What you need to do: Beginning with the line that contains "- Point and", return every line down to the last one in the material below, exactly and with no others.

Recorded data:
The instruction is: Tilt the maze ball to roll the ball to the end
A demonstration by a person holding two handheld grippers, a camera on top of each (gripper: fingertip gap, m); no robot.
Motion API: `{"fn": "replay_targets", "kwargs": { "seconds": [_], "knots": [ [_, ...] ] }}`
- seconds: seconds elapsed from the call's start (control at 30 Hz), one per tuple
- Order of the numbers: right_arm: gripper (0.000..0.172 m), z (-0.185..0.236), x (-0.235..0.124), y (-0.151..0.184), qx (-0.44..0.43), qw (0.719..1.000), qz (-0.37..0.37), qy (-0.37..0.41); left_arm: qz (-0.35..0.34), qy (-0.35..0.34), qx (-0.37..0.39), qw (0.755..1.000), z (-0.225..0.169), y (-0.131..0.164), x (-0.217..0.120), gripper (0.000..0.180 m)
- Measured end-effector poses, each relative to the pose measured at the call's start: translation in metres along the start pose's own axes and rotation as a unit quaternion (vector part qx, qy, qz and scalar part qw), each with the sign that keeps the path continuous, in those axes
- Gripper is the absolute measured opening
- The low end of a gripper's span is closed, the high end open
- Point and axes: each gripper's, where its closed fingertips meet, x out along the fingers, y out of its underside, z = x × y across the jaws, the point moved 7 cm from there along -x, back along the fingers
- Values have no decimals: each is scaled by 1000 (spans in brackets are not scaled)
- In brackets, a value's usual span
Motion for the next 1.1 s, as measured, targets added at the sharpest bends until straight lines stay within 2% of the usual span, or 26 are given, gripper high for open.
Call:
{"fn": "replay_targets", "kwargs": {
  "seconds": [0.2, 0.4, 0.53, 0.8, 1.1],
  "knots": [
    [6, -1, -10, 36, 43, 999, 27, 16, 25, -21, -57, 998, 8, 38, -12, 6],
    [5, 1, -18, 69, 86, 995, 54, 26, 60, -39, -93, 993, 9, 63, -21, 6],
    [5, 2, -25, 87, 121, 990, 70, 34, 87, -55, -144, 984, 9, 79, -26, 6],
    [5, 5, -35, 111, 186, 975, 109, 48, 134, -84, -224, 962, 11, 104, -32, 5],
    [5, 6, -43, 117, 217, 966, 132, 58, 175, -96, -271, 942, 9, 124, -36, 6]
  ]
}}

Answer to this exercise:
- Point and axes: each gripper's, where its closed fingertips meet, x out along the fingers, y out of its underside, z = x × y across the jaws, the point moved 7 cm from there along -x, back along the fingers
- Values have no decimals: each is scaled by 1000 (spans in brackets are not scaled)
- In brackets, a value's usual span
Motion for the next 1.1 s, as measured, targets added at the sharpest bends until straight lines stay within 2% of the usual span, or 26 are given, gripper high for open.
Call:
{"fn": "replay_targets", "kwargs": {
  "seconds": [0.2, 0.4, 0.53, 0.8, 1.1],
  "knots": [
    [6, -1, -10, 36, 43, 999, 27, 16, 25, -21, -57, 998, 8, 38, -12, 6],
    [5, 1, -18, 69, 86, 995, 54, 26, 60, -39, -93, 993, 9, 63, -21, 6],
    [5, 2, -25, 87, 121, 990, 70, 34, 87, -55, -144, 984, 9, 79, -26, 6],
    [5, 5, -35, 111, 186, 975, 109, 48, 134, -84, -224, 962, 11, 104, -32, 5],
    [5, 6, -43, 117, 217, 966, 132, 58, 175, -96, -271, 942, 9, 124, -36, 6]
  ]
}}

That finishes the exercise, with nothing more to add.